From the bar Hawk phones Carla again. Maybe she can meet the gang at Cannoli’s to celebrate Atlanta and Jep’s birthday.
“Hawk,” she answers sleepily. “You back in town?”
“I missed you,” he says.
Pause.
“Hey, baby, you free tonight? Watcha wearing?”
“Blankets. I worked all night and half the day and tomorrow this deal we’ve been waiting on came through. You know Carlos, ‘No cash, no sign, baby.’ And I’m fighting a cold.”
“I hope you win. Drink chicken soup and call Señor Hawk in the morning.”
Was it a cold or coldness in her voice? Had there been any gladness to hear from him?

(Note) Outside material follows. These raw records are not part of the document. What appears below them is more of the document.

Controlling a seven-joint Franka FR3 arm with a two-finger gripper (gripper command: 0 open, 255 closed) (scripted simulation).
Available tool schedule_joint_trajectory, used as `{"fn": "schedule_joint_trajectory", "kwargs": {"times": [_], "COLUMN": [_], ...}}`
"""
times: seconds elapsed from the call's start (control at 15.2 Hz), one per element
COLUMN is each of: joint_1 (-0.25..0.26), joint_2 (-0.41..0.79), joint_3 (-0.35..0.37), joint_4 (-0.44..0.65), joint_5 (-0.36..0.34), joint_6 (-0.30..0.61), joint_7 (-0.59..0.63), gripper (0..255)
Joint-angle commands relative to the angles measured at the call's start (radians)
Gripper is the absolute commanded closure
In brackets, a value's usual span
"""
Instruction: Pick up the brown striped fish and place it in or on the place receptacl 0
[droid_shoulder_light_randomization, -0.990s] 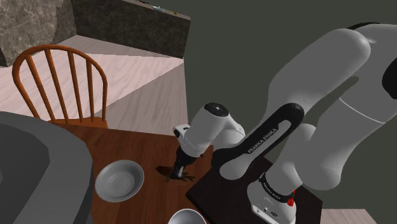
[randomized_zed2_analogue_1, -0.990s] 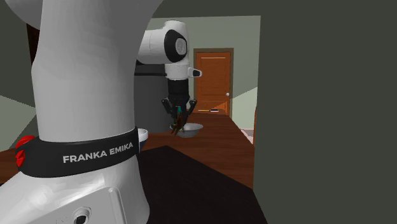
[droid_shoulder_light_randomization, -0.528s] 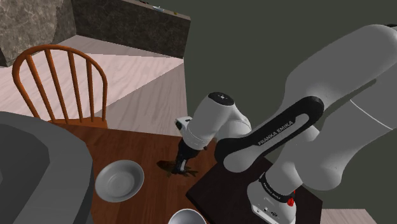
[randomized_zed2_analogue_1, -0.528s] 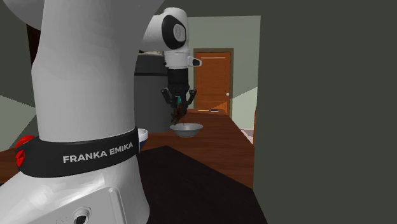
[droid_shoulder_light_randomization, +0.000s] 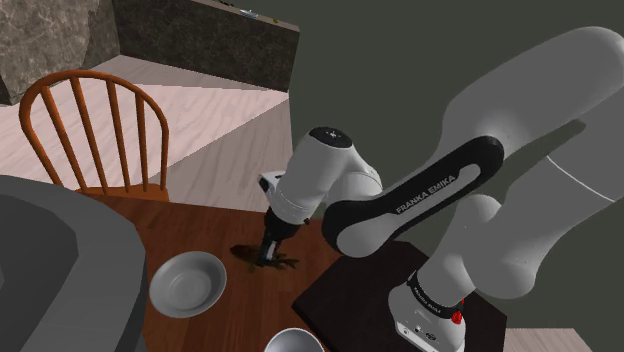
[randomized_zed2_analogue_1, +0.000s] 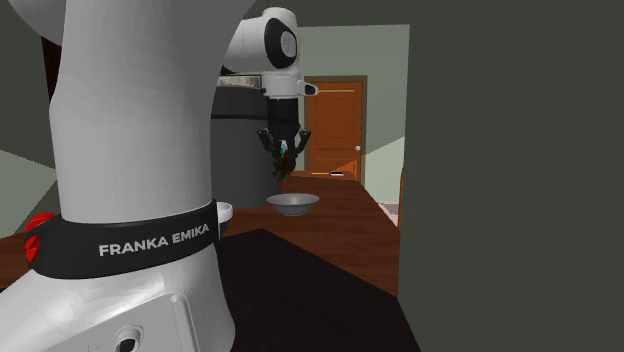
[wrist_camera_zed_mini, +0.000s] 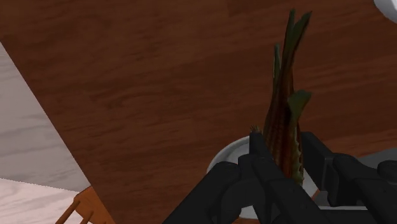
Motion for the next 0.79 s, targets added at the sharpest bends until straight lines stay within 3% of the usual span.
{"fn": "schedule_joint_trajectory", "kwargs": {"times": [0.0,0.4,0.66,0.73], "joint_1": [-0.02,-0.015,0.017,0.02], "joint_2": [0.07,0.277,0.409,0.419], "joint_3": [0.014,0.009,-0.01,-0.014], "joint_4": [0.082,0.347,0.536,0.534], "joint_5": [-0.06,-0.226,-0.297,-0.303], "joint_6": [-0.014,-0.083,-0.149,-0.138], "joint_7": [0.047,0.179,0.234,0.238], "gripper": [255,255,255,255]}}
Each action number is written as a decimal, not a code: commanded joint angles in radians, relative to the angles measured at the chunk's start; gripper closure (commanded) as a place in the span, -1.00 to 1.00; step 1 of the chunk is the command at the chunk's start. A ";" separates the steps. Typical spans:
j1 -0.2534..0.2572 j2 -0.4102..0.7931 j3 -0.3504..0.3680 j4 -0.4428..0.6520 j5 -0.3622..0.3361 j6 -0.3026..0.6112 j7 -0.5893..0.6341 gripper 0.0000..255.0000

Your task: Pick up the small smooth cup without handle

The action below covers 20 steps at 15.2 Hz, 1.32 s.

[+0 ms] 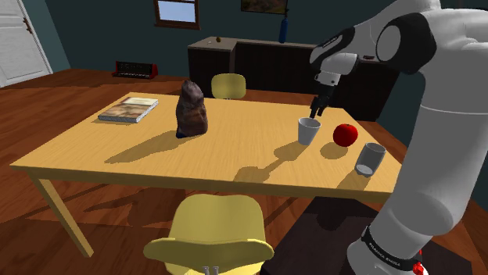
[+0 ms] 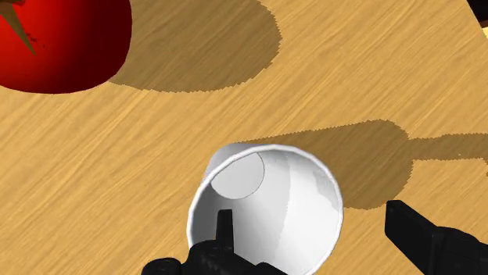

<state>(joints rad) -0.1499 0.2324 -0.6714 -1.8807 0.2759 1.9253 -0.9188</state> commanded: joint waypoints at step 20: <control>-0.141 0.278 0.051 0.174 0.170 0.037 -0.155 1.00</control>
<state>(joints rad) -0.2916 0.5096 -0.6212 -1.7059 0.4458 1.9622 -1.0734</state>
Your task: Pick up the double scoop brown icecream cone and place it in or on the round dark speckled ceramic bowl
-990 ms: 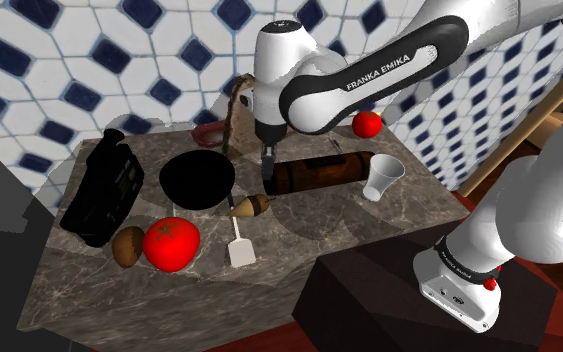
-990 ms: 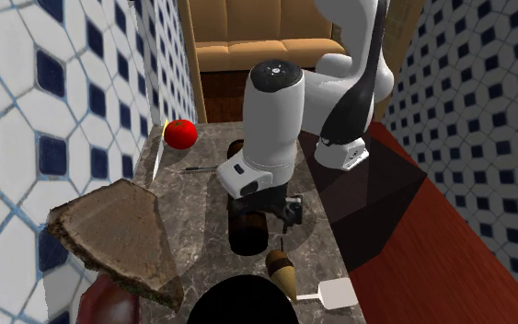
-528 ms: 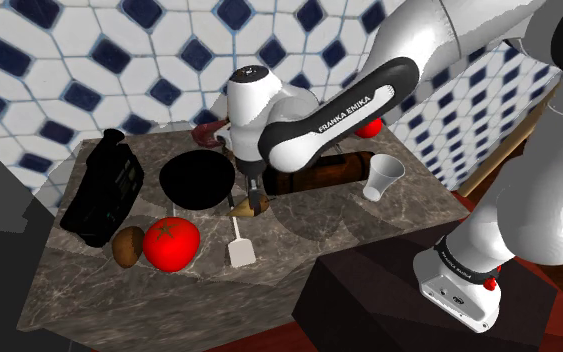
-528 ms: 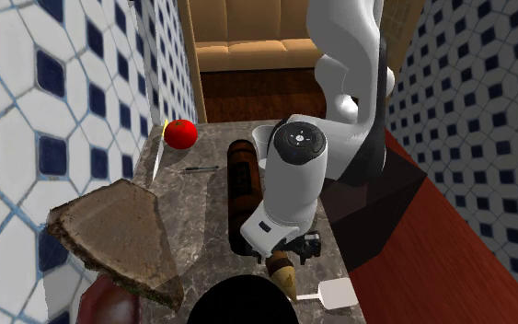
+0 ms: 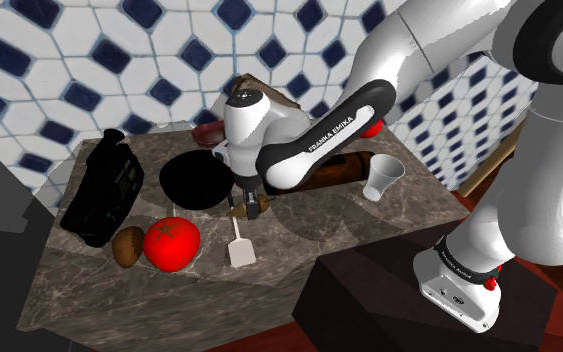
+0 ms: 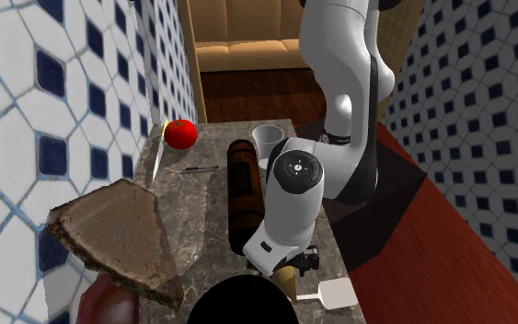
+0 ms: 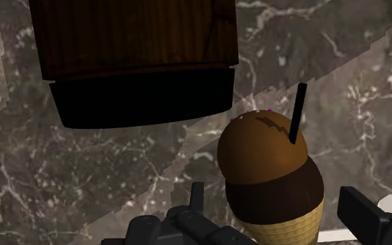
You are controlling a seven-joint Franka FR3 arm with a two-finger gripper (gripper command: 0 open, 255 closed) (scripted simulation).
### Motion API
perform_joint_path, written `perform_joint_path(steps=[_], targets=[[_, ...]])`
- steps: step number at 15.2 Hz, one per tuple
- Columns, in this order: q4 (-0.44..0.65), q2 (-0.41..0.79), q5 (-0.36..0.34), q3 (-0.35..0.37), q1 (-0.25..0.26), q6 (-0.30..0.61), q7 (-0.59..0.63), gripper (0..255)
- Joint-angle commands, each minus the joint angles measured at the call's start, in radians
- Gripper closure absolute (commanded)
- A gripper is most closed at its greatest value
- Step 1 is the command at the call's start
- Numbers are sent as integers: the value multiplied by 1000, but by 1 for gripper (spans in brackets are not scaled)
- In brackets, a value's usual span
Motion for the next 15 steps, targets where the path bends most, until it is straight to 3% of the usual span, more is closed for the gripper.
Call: perform_joint_path(steps=[1, 7, 8, 15], targets=[[-5, 4, -3, -2, 1, 9, 3, 0], [-5, 4, -3, -2, 1, 9, 3, 0], [-5, 4, -3, -2, 1, 9, 3, 255], [-5, 4, -3, -2, 1, 10, 3, 255]])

He can’t read her voice any more than he could read her expression when she said she’d think about the apartment. No wonder he keeps losing at Texas Hold ’Em.
He’d wanted to tell her how he cleared more than five grand over the week. What’s the point of good fortune if he doesn’t have someone besides Armand, Phil the Pot, and Slavic dice-degenerates to share it with? Only then he might have to explain why he had to give it right back, and about his fix, his debts, which he’s held to his chest, doubting she’s ready to take the bad with whatever sweetness she sees in him.
John brings another JD and chaser. Hawk sees a regular, looking better, almost cured, and thinks it’s a hopeful sign. Only when Hawk taps the man’s shoulder the guy whirls with a ferocious look. On the other side a white-haired woman with a baby carriage orders a pint. Hawk thinks the carriage is carrying her things but then a baby cries from inside. Good for Carla that the work’s coming through. Hawk feels strong, lik
e Bullwinkle. Down to a half of Doc’s pills the last two days, his foot aching less, no drink to speak of all week, and not a drop of gamble.
The itch for action has faded enough to hold off and inspect. And what comes into view are late-lates when, throat sandpapery and forehead fevered, the unmerciful cold cards come charging, driving him cleaned out and busted and shocked and twitchy and nose wide open to the next room, where electric lights cackle over a few old gin players slanting against the wall with their mouths open. Phil the Pot taps the ash off his cigar, looks at him like Hawk’s a fighter who’s had enough and better save a few marbles for another day and says, “Go home. Enough is enough. You’ll thank me later.” And Phil stares from behind his thermos of Bloody Mary and Racing Form and little black book. Phil from Philadelphia, the tightest Hold ’Em player in the joint, running his own offtrack betting, sitting by the pay phone like he owned it, taking bets and paying out ten cents higher than the OTB, using the backs of OTB forms as personal stationery.
“Phil, I can get ’em.”
“You’re running cold, kid, and late at night it gets cooler.”
Muchos gracias, Philly.
Hawk hits his bruised knuckles against each other a few times, flakes a dry scab.
He shouldn’t play tonight. If he starts, it’ll suddenly be late and he won’t sleep except a few minutes on the subway downtown and miss his stop and wake in Chinatown. He should get out early, hang some Disney and convention T-shirts and July Fourth balloons from the cart.
Close to Cannoli’s, Hawk looks in the window of a leather goods store, catches sight of a sweet briefcase. He thinks of Jep always walking around with his student papers in a plastic bag. If he were a teacher and had papers to carry, maybe he’d like this kind of thing. Once inside he doesn’t want to buy cheap so he wanders into the two-hundred-dollar neighborhood, inhaling the smell of fresh leather while the saleswoman tails him.